By the standards, if we want to convert a float into binary in 32 bits, we use 1 bit for the sign, 8 for the exponent and the other 23 bits for the mantissa.

Let’s say we don’t want to convert in 32 bits, but in 15, 23 or any other number. Is there a rule or method to « divide » the number of bits given to convert well ?

For example : if we say we want to convert a given float number in 15 bits, how much bits we need to the exponent and the mantissa ?

Answer 1

By the standards, there is "Half precision" floating point, which is 16 bits in size.

The standard is IEEE 754:

• https://en.wikipedia.org/wiki/IEEE_754

It defines various different formats but not 15, 23 and so on.

If you are defining your own format, essentially it is a design decision how many bits to use for the exponent.

The standard defines a 16-bit format (half precision) which uses 10 bits for the mantissa, (for an effective 3 decimal places) and 5 bits for the exponent allowing range of +-65500.

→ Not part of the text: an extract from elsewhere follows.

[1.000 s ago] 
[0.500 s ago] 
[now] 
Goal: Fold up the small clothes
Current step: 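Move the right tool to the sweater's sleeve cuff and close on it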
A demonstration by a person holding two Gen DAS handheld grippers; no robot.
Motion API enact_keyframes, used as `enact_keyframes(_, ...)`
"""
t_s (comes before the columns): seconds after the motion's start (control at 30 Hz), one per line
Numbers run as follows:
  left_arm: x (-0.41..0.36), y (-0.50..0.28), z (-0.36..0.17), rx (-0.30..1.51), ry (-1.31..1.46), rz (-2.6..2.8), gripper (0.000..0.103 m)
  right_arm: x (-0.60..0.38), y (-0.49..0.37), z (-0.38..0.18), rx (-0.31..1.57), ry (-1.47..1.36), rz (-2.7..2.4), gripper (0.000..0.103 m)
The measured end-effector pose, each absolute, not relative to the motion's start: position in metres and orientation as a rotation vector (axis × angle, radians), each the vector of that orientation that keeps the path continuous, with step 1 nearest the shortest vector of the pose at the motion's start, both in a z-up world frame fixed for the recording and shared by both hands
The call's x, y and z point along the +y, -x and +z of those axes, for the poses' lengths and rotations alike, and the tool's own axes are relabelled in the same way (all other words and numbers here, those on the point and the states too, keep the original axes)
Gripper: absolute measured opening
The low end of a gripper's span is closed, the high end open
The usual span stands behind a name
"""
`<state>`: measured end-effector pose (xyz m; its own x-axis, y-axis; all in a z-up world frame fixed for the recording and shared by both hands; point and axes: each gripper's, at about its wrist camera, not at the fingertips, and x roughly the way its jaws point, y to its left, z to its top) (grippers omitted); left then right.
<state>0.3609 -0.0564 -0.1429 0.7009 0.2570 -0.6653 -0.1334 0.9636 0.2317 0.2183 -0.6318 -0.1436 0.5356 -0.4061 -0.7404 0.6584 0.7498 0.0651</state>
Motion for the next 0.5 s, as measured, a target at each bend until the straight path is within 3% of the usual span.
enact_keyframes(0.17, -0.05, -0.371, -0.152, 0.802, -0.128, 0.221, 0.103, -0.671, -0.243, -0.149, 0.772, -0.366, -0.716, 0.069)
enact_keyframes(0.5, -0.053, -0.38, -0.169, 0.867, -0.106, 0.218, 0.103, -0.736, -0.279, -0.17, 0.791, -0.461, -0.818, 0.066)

• https://en.wikipedia.org/wiki/Half-precision_floating-point_format

Here's an example 16-bit format which uses a different number of bits for the mantissa. It has effectively only 2 decimal places precision but covers essentially the same range of values as Single precision. This makes it useful for different purposes to Half precision:

• https://en.wikipedia.org/wiki/Bfloat16_floating-point_format

And here's an example of yet another 16-bit format, and also an 8 bit format:

• http://www.toves.org/books/float/

And here's an example of 11 and 10 bit floating point numbers with no sign bit. These are intended for storage of images only so they don't need negative values. They use 5 bits for the mantissa to make it easy to convert to and from Half precision, which is what is used internally by graphics cards:

• https://bartwronski.com/2017/04/02/small-float-formats-r11g11b10f-precision/